(RECORDED DATA)

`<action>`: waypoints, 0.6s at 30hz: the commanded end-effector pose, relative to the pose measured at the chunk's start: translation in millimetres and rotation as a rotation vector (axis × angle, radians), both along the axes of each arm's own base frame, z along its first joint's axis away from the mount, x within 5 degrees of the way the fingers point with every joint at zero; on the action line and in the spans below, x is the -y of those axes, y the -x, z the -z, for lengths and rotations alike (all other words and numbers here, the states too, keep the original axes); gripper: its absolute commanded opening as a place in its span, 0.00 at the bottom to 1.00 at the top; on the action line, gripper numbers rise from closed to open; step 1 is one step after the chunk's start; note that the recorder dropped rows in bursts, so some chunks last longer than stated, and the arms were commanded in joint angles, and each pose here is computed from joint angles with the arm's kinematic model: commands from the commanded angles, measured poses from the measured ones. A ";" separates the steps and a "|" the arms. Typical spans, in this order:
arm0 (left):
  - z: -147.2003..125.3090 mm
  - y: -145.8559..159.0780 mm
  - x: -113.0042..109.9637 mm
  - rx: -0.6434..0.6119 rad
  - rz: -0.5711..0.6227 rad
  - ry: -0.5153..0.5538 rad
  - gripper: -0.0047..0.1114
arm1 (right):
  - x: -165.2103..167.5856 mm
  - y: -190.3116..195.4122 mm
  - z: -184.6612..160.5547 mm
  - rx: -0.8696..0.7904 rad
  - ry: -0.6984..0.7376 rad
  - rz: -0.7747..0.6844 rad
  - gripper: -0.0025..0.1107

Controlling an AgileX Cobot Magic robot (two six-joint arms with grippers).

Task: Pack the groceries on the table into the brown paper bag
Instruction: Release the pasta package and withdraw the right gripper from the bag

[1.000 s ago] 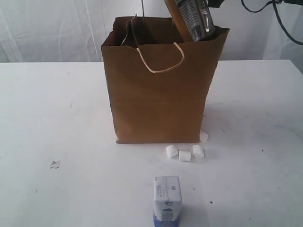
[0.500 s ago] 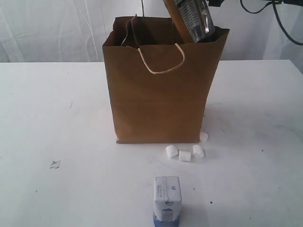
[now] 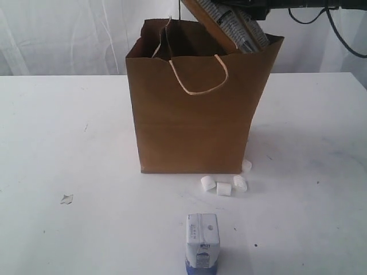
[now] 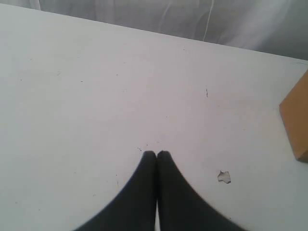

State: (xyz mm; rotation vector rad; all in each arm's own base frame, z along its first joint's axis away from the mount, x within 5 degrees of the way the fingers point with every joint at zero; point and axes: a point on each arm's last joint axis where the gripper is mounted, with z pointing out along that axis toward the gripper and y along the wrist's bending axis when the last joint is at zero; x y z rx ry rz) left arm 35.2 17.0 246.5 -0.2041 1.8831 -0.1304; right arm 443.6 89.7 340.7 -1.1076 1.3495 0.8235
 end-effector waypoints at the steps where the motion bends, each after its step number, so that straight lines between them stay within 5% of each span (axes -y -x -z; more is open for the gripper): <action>1: 0.7 0.1 -0.2 0.005 -0.004 0.006 0.04 | 2.6 0.6 -5.6 0.018 -0.008 0.007 0.14; 13: 0.7 0.1 -0.2 0.005 -0.004 0.006 0.04 | 2.5 0.5 -6.6 0.018 -0.020 0.008 0.41; 18: 0.7 0.1 -0.2 0.005 -0.004 0.006 0.04 | 2.5 0.5 -6.6 0.018 -0.020 0.008 0.43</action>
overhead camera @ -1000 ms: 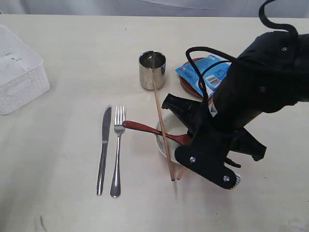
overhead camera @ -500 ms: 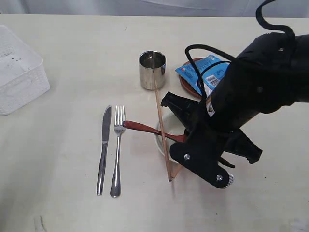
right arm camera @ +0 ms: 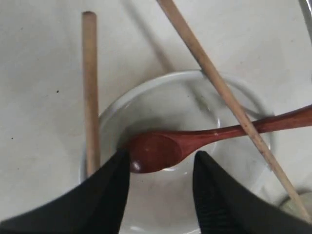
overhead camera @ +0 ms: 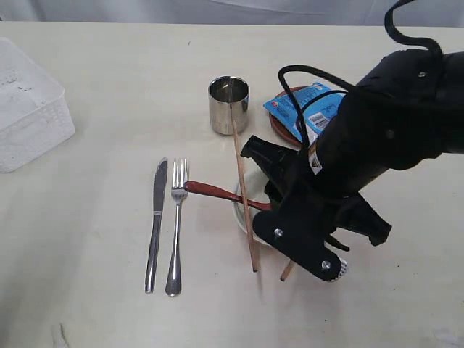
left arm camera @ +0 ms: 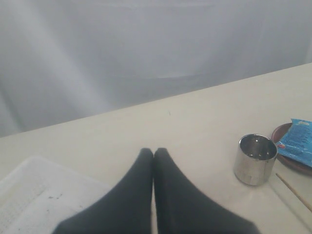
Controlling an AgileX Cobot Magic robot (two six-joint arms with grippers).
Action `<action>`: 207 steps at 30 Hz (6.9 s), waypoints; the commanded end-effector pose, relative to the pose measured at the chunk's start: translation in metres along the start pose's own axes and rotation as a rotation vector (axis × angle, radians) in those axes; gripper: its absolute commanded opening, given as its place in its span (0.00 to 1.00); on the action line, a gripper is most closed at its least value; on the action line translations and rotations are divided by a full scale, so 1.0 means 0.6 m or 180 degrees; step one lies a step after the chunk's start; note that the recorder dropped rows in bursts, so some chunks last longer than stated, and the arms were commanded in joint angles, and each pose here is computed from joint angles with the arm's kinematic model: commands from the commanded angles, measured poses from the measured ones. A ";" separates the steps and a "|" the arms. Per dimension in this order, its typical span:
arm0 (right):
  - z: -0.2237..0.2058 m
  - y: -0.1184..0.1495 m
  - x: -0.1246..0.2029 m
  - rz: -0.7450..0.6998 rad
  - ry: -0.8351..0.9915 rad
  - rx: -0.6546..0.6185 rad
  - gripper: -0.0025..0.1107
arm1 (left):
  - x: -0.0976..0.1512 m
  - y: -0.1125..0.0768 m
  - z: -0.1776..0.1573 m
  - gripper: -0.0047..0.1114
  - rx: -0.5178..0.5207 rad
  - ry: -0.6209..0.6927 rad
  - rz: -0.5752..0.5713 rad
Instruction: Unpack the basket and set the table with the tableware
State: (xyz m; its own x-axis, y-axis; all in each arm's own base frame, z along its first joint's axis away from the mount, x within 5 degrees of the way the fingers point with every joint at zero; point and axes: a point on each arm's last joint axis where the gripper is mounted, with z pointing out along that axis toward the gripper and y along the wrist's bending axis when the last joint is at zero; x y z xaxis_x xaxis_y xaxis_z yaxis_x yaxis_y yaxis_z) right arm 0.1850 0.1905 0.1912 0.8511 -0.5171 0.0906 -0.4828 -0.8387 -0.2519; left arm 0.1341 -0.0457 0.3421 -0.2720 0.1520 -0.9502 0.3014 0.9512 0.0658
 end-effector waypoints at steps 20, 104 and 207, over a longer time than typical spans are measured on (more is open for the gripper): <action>-0.149 0.157 0.143 0.8635 0.0410 0.0279 0.29 | -0.002 0.000 -0.001 0.04 0.0009 -0.0078 -0.0076; 0.096 0.177 0.141 0.9123 0.0361 -0.0374 0.02 | 0.004 0.001 -0.001 0.04 -0.0020 0.0036 -0.0088; 0.036 -0.076 0.056 0.7157 0.0069 -0.0664 0.45 | 0.004 0.001 -0.001 0.04 -0.0023 0.0047 -0.0067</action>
State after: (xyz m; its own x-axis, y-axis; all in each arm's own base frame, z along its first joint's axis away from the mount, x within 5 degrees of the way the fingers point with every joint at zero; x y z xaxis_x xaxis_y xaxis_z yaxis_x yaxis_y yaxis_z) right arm 0.2400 0.2175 0.1836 -0.9313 -0.3539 -0.0862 -0.3636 0.9167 0.1653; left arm 0.1338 -0.0452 0.3408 -0.2931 0.1340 -0.9466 0.2915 0.9555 0.0450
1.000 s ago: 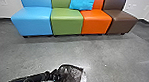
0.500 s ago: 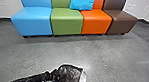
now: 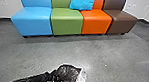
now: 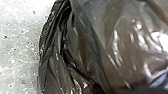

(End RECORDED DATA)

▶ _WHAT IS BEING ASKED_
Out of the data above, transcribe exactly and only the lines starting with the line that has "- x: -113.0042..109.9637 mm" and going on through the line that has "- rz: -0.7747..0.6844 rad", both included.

▶ _COMPLETED TASK_
  - x: -113.0042..109.9637 mm
  - rx: -0.6434..0.6119 rad
  - rz: -0.5711..0.6227 rad
  - ry: -0.5153..0.5538 rad
  - gripper: -0.0047..0.1114
arm1 (right):
  - x: -165.2103..167.5856 mm
  - y: -190.3116..195.4122 mm
  - z: -184.6612..160.5547 mm
  - rx: -0.8696..0.7904 rad
  - ry: -0.6984..0.7376 rad
  - rz: -0.7747..0.6844 rad

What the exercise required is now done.